(Dataset excerpts)
- - - -
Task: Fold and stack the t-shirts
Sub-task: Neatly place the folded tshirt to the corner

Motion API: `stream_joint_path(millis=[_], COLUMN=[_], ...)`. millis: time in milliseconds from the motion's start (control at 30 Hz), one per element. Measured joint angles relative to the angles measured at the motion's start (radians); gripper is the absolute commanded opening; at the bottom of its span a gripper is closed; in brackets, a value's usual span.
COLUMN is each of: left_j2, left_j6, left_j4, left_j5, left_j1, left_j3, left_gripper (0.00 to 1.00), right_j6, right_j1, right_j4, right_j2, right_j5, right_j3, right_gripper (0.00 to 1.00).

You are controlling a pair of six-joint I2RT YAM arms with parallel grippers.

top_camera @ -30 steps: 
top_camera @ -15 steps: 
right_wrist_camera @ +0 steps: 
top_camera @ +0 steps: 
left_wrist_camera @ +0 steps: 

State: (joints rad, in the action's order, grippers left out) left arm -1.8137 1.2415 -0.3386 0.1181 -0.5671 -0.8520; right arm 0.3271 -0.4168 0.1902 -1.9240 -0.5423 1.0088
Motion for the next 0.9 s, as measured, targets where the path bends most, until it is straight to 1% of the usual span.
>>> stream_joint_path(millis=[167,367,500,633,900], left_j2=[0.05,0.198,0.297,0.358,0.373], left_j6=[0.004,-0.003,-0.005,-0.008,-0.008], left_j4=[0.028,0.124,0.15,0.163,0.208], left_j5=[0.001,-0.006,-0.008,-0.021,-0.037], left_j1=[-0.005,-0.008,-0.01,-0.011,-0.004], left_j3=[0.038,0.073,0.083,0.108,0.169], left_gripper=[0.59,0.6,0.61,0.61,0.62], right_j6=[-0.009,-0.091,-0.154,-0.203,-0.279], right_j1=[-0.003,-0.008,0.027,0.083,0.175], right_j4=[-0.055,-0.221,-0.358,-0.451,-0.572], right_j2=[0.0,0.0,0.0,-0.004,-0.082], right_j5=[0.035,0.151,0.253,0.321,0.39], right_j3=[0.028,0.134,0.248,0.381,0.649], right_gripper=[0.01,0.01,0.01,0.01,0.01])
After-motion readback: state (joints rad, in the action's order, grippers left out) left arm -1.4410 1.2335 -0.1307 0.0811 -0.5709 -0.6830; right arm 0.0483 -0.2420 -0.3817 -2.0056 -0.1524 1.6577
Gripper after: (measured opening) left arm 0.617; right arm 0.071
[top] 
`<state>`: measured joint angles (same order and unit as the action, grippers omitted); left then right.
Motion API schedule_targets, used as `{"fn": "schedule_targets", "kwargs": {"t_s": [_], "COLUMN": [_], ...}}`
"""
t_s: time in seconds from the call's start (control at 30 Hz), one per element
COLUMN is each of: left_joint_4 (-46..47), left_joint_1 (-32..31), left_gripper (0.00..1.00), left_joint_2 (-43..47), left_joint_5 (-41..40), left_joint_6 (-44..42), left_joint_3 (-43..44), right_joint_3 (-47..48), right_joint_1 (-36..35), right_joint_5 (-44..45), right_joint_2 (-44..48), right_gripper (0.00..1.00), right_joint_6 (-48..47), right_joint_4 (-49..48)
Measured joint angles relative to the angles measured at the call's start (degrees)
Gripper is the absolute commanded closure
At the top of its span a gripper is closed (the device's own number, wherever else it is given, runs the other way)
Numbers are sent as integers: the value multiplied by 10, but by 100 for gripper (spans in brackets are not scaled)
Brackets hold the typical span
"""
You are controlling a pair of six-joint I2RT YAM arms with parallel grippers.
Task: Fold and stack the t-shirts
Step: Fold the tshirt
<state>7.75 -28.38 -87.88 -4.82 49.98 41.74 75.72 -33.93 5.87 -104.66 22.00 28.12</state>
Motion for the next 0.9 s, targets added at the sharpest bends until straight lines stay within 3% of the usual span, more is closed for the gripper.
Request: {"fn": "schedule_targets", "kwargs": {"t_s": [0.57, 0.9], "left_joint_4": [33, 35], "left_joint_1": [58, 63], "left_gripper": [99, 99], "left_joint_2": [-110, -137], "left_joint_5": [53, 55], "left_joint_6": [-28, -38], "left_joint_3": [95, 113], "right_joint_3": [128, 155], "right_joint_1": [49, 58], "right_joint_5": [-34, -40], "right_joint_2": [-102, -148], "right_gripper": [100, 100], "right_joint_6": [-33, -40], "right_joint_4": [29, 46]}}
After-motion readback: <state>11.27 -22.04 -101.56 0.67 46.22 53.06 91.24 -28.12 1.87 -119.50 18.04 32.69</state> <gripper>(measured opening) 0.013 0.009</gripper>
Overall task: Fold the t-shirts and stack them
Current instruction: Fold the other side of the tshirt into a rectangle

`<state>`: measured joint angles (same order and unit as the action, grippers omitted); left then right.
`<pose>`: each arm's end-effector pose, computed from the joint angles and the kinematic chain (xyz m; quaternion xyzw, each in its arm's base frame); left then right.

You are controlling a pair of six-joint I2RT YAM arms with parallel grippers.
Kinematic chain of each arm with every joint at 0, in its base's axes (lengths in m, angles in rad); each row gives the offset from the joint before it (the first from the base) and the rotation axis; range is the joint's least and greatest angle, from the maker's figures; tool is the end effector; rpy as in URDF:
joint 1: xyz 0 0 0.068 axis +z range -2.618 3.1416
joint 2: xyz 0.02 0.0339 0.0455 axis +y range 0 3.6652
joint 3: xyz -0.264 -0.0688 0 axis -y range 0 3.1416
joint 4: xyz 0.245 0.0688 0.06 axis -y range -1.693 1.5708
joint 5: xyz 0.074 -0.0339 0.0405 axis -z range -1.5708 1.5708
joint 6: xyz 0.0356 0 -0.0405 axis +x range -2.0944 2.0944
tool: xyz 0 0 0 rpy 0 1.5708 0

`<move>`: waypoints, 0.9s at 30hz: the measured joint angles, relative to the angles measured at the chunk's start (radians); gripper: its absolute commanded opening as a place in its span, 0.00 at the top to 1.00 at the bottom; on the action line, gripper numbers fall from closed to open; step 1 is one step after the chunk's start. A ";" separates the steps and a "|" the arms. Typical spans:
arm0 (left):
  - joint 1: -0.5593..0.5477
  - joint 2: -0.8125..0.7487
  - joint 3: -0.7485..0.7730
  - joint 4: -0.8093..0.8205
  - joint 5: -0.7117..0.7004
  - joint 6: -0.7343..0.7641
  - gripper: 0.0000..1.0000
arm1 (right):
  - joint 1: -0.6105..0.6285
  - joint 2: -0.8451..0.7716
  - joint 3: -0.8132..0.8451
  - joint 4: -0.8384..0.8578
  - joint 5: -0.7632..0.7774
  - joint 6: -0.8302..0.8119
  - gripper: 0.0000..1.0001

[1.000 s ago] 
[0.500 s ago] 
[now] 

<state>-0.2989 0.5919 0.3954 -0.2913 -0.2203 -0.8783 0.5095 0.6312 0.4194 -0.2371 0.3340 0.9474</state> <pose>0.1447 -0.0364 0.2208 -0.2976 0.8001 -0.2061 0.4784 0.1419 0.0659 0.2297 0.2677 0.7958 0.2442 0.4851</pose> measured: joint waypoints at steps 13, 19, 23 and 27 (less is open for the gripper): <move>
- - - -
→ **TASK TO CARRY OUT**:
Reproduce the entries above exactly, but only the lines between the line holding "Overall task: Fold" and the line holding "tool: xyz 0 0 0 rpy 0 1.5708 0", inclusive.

→ **ANSWER BELOW**:
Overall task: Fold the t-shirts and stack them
Current instruction: Fold the other side of the tshirt into a rectangle

`<state>`: measured joint angles (same order and unit as the action, grippers omitted); left then right.
`<pose>`: each arm's end-effector pose, computed from the joint angles and the kinematic chain (xyz m; quaternion xyzw, each in its arm's base frame); left then right.

You are controlling a pair of six-joint I2RT YAM arms with parallel grippers.
Kinematic chain of each arm with every joint at 0, in its base's axes (lengths in m, angles in rad); each row gives the offset from the joint before it (the first from the base) and the rotation axis; range is the joint's least and greatest angle, from the maker's figures; tool is the end effector; rpy as in URDF:
joint 1: xyz 0 0 0.068 axis +z range -2.618 3.1416
joint 2: xyz 0.02 0.0339 0.0455 axis +y range 0 3.6652
joint 3: xyz -0.264 -0.0688 0 axis -y range 0 3.1416
joint 4: xyz 0.245 0.0688 0.06 axis -y range -1.693 1.5708
joint 5: xyz 0.074 -0.0339 0.0405 axis -z range -1.5708 1.5708
joint 6: xyz 0.0356 0 -0.0405 axis +x range -2.0944 2.0944
tool: xyz 0 0 0 rpy 0 1.5708 0

There is nothing more to add to the answer.